Actually, if you were to be a little more accurate (if you even know), the Qantas I worked for introduced DME based NPA AND PA approach profiles on its company tailored Jepp. charts long before the tables, to which I assume you refer. I believe I can justly claim to have played a small part in that effort ---- right back to the late 1960s.

Jepp. also produced other specific charts to our specification to assist pilots monitoring radar vectors descent clearances in areas where there was a long history of scrap aluminium scattered around the local hills. A very comforting innovation.

Think Manila, Bali and Tehran, to name several that come to mind.

If you had the wit to understand, it is nothing to do with chips on shoulders, and everything to do with a well developed Australia propensity to re-invent the wheel, and wind up with said wheel having five corners.
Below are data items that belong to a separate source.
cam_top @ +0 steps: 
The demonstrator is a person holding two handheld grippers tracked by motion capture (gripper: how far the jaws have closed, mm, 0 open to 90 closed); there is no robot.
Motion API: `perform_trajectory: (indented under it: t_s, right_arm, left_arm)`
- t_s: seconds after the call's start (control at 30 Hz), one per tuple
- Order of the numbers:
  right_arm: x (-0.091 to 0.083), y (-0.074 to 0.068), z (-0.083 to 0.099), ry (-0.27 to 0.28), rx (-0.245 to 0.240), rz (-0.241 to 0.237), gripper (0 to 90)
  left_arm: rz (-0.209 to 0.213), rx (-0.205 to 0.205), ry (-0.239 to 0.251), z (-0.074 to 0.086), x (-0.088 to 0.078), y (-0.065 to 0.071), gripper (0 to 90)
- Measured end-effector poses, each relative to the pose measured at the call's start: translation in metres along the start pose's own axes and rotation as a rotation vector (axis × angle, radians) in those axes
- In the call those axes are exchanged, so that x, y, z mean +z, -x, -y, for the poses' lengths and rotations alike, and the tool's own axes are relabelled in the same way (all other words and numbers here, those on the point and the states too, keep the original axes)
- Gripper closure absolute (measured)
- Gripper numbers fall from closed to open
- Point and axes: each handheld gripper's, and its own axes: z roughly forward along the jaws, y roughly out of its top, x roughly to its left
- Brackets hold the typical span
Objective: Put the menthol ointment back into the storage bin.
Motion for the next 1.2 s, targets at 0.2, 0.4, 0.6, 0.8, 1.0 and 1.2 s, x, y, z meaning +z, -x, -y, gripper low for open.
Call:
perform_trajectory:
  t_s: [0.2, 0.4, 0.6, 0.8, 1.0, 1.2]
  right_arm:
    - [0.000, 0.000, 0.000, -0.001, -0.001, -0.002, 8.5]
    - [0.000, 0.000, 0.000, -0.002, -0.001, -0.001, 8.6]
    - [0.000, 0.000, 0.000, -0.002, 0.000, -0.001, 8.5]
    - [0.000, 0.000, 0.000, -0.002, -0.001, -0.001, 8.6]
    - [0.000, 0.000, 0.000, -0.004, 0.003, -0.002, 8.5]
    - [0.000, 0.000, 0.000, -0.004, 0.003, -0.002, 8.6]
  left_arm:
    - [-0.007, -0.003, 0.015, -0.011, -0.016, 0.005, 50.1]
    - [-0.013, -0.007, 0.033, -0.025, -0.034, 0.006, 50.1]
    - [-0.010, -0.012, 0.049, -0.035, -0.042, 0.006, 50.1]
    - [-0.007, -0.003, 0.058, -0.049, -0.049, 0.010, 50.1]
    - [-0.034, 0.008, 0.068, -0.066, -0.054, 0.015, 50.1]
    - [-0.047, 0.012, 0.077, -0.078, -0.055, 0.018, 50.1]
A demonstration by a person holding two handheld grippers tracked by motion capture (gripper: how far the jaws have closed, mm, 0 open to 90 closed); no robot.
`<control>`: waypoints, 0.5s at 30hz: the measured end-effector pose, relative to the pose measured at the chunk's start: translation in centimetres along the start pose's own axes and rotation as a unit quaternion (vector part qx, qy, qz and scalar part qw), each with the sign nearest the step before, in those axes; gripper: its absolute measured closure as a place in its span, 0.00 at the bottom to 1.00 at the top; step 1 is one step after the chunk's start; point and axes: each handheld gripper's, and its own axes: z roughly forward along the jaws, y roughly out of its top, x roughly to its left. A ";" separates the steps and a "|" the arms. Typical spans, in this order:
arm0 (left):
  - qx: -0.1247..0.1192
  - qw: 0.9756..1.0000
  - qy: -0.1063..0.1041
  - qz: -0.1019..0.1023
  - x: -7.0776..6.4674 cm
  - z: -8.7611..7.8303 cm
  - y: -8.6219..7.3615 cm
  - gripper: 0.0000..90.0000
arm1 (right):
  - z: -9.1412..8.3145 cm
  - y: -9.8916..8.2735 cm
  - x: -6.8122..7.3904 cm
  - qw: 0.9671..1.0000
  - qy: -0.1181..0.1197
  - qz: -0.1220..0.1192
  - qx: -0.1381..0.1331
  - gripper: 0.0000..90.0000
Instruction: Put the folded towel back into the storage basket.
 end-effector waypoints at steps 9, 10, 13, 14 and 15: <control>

For foreign crews operating in and out of Australia, just trying to understand all the ICAO differences listed for Australia in the Jepp WW Text (or whatever flight deck documentation they carry), all operationally meaningless from a safety point of view, are examples of "Australia does it differently". Why?? Because they can. ICAO harmonization, wots that???

The latest scandal is the "proposed" joint civil/military ATC system, a grand reinvention of the five sided wheel, AUD$50M spent over four years to get to the stage of calling for expressions of interest --- preliminary tenders. The initial proposal has been knocking around for about 15 years from the time of the first Ministerial level agreement. Glacial?? it only took five years or so to fight WWII !!!

Whether you like it or not (the statistics are clear), Australia does not have a very good safety record, and we should look at why, having discarded our "Made in Australia" rose coloured glasses.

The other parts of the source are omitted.